酷暑は空気中のオゾンや他の汚染物質のレベルを上昇させ、心臓血管疾患及び呼吸系疾患を悪化させる。
さらに、花粉や他のエアロアレルゲンのレベルも高くなり、喘息の原因となって、世界で約3億人の人々に影響を与えることが予測されている。
健康被害や生命が直接的に脅かされる時代に
気候変動がそう簡単に緩和されないとすれば、今後も、気候変動による健康被害は引き続き拡大するだろう。
今回の新型コロナウィルスという感染症の流行が収束したとしても、私たちには再び新たな感染症が襲ってくると覚悟しておいた方が良い。
今回の新型コロナウィルス感染症の拡大、感染拡大に伴って継続される行動を自粛要請に対して、「そうやって一生制限してろ(笑)」という意見がある。
新たな感染症の出現や気候変動による健康被害を少しでも抑制するために、個人の行動には一定の制約がされる世の中が到来する可能性が高く、その抑制に失敗すれば、自由放蕩の代償として、健康や生命が、直接的に脅かされる状況が来る。
それでも政府や他者からの干渉を絶対に認めないという選択を一体、どれほどの人が指示するだろうか。
私(チキハ)の感想です。
「はじめに」でこう書いてある。
2019年8月、米経済団体とビジネス・ラウンドテーブルが「米経済会は株主だけではなく、従業員や地域社会などすべての利害関係者(ステークホルダー)に経済的利益をもたらす責任がある)とする声明を発表。

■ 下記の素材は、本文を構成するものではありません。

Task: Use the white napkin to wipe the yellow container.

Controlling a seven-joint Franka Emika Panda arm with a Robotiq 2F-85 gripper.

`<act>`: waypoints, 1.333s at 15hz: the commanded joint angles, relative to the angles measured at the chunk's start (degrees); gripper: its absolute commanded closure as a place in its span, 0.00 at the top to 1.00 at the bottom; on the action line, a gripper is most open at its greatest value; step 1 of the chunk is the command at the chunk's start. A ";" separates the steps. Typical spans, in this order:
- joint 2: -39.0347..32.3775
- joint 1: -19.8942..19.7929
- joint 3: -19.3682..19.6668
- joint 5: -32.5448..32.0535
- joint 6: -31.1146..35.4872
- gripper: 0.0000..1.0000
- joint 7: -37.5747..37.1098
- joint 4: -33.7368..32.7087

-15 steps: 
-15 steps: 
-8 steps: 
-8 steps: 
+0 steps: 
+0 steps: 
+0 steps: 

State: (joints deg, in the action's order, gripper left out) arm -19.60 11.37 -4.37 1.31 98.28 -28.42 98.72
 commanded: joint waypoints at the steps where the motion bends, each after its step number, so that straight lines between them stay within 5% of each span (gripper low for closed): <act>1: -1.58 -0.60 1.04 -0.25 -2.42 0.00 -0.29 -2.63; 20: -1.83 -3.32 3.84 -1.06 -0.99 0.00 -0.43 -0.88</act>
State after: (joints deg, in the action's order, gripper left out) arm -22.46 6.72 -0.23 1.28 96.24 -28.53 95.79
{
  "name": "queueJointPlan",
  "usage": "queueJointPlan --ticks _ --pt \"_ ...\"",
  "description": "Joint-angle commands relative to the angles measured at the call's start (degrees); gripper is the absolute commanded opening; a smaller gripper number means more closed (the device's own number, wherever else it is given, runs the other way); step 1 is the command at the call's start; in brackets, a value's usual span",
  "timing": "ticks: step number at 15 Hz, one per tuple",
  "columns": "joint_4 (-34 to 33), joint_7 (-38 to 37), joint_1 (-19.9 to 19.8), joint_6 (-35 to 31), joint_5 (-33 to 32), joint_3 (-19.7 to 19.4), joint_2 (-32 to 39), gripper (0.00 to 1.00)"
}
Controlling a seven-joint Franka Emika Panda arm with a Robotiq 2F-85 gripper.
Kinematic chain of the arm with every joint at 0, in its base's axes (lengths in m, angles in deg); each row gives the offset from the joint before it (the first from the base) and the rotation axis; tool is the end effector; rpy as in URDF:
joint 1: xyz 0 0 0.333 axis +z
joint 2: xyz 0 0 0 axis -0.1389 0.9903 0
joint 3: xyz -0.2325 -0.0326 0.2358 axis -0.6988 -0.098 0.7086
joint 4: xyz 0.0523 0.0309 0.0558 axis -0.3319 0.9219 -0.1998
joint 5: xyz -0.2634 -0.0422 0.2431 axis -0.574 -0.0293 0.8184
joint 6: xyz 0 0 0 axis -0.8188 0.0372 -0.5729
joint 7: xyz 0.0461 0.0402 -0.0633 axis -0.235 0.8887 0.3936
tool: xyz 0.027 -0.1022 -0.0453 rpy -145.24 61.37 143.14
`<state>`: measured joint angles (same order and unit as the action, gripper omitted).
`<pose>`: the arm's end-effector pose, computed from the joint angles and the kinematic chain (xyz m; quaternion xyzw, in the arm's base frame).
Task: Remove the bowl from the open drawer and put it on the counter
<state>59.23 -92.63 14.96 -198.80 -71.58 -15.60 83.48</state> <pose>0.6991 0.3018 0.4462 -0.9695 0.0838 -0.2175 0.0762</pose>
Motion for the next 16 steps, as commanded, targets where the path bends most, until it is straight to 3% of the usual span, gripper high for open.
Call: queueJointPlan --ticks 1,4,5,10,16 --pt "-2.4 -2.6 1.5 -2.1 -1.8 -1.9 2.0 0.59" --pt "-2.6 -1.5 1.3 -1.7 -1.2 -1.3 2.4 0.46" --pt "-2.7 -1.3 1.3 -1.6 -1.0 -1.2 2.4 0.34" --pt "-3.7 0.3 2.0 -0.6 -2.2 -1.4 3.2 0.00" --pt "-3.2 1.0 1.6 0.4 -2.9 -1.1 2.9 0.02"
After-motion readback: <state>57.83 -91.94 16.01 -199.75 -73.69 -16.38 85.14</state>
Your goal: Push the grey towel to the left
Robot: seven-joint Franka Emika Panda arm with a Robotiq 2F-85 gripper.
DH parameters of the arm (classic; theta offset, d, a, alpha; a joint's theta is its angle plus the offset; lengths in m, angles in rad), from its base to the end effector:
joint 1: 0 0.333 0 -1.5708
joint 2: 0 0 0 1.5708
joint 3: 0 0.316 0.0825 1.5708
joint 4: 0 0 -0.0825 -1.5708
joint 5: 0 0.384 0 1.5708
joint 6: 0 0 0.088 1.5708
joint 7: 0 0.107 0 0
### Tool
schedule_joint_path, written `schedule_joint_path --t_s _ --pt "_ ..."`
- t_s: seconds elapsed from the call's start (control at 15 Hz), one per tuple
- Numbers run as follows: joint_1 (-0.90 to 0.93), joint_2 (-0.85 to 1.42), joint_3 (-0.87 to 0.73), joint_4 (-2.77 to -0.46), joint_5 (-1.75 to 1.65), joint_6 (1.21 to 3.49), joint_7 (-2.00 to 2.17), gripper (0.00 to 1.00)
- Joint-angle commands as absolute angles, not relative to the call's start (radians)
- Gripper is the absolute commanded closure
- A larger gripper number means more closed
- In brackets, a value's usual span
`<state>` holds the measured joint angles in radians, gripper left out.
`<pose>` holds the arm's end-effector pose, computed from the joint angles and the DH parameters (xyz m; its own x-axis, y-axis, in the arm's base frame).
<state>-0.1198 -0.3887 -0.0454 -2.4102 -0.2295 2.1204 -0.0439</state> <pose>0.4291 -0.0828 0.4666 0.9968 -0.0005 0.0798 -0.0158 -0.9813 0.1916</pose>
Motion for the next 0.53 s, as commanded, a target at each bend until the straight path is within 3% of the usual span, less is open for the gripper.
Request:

さらに2020年1月、世界経済フォーラムが、この年に掲げたテーマは「ステークホルダーがつくる持続可能で結束した世界」であった。
それでは決して世界は持続可能にはならない。
株主市場主義を是正するステークホルダー資本主義が、さらに「地球環境」と「未来世代」を明確に視野に入れることで、新たな資本主義の姿が見えてくるのではないか、私たちには活路が広げるのではないか、というのが、本書の問題提起である。
と、いうことだ。
トランプは気候変動は、人為的な問題だけではなく、自然の長期的なサイクルの一部ととらえている。
https://www.gepr.org/contents/20250203-01/
国立環境研究所によれば、今の気候変動は人為的なものであると結論づけている
https://www.cger.nies.go.jp/ja/library/qa/24/24-2/qa_24-2-j.html
この中で興味深いのは、80万年の南極の平均気温推定値だ。
私は、この猛暑は何年続くのか、何度まで上昇するのかが気になっていた。
80万年の図を見ると、南極では過去最高まで「あと4度くらいじゃね」とみた。
そんな見方でいいのだろうか。
なんでもいい、目安が欲しい。
サイクルでは、いつ氷河期の始まりに突入してもおかしくないようだ。
ただ、遅れているのだ。
私の感想なんですが、地球は健康的な気がする。
本当にバカにされそうな話なんですが、大木に触れて意識を木に向けると、何年か前に感じていた恐ろしいような感じがなく、清々しく感じられる。
私が変わったのか、大木が変わったのか、宇宙や地球が変わったのか定かではない。
地震や火山噴火、病原菌の蔓延が自然由来なら、必然なのかもしれない(自浄作用やバランス調整など)慌てず準備をしておきたい。